We have recently updated our logging to use Azure table storage, which owing to its low cost and high performance when querying by row and partition is highly suited to this purpose.
We are trying to follow the guidelines given in the document Designing a Scalable Partitioning Strategy for Azure Table Storage. As we are making a great number of inserts to this table (and hopefully an increasing number, as we scale) we need to ensure that we don't hit our limits resulting in logs being lost. We structured our design as follows:
We have a Azure storage account per environment (DEV, TEST, PROD).
We have a table per product.
We are using a TicksReversed+GUID for the Row Key, so that we can query blocks of results between certain times with a high performance.
We originally chose to partition the table by Logger, which for us were broad areas of the product such as API, Application, Performance and Caching. However, due to the low numbers of partitions we were concerned that this resulted in so-called "hot" partitions where many inserts were performed on one partition in a given time period. So we changed to partition on Context (for us, the class name or API resource).
However, in practice we have found this is less than ideal, because when we look at our logs at a glance we would like them to appear in order of time. We instead end up with blocks of results grouped by context, and we would have to get all partitions if we want to order them by time.
Some ideas we had were
use blocks of time (say 1 hour) for partition keys to order them by time (results in hot partitions for 1 hour)
use a few random GUIDs for partition keys to try to distribute the logs (we lose the ability to query quickly on features such as Context).

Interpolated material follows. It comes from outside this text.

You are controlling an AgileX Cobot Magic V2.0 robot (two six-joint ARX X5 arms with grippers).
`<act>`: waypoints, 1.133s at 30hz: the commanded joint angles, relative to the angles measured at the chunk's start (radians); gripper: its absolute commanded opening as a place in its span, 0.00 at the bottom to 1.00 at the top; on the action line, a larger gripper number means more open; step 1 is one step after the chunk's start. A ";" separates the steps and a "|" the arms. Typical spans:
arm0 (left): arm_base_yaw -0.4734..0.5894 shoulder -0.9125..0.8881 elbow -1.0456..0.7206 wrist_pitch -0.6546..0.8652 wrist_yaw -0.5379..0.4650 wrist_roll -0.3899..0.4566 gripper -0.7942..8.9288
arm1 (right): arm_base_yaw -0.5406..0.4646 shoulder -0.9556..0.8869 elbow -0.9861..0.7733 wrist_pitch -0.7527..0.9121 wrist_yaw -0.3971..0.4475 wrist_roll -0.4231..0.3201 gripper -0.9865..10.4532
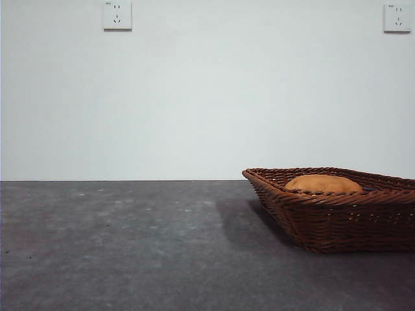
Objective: Help me put the vegetables on the table into the basket
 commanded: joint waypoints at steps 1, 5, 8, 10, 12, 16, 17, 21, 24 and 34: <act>-0.003 0.005 -0.010 0.009 -0.001 -0.007 0.08 | -0.002 -0.003 -0.008 0.008 0.001 0.011 0.09; -0.003 0.018 -0.010 0.009 -0.001 -0.007 0.08 | -0.002 -0.003 -0.006 0.003 0.001 0.010 0.09; -0.003 0.018 -0.010 0.009 -0.001 -0.007 0.08 | -0.002 -0.002 -0.006 0.001 0.001 0.010 0.09; -0.003 0.018 -0.010 0.009 -0.001 -0.007 0.08 | -0.002 -0.002 -0.006 0.001 0.001 0.010 0.09; -0.003 0.018 -0.010 0.009 -0.001 -0.007 0.08 | -0.002 -0.002 -0.006 0.001 0.001 0.010 0.09; -0.003 0.018 -0.010 0.009 -0.001 -0.007 0.08 | -0.002 -0.002 -0.006 0.001 0.001 0.010 0.09; -0.003 0.018 -0.010 0.009 -0.001 -0.007 0.08 | -0.002 -0.002 -0.006 0.001 0.001 0.010 0.09; -0.003 0.018 -0.010 0.009 -0.001 -0.007 0.08 | -0.002 -0.002 -0.006 0.001 0.001 0.010 0.09; -0.003 0.018 -0.010 0.009 -0.001 -0.007 0.08 | -0.002 -0.002 -0.006 0.001 0.001 0.010 0.09; -0.003 0.018 -0.010 0.009 -0.001 -0.007 0.08 | -0.002 -0.002 -0.006 0.001 0.001 0.011 0.09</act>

As this is such a common application of Azure table storage, there must be some sort of standard procedure. What is the best practice for partitioning Azure tables that are used for storing logs?
Solution constraints
Use cheap Azure storage (Table Storage seems the obvious choice)
Fast, scalable writes
Low chance of lost logs (i.e. by exceeding the partition write rate of 2000 entities per second in Azure table storage).
Reading ordered by date, most recent first.
If possible, to partition on something that would be useful to query (such as product area).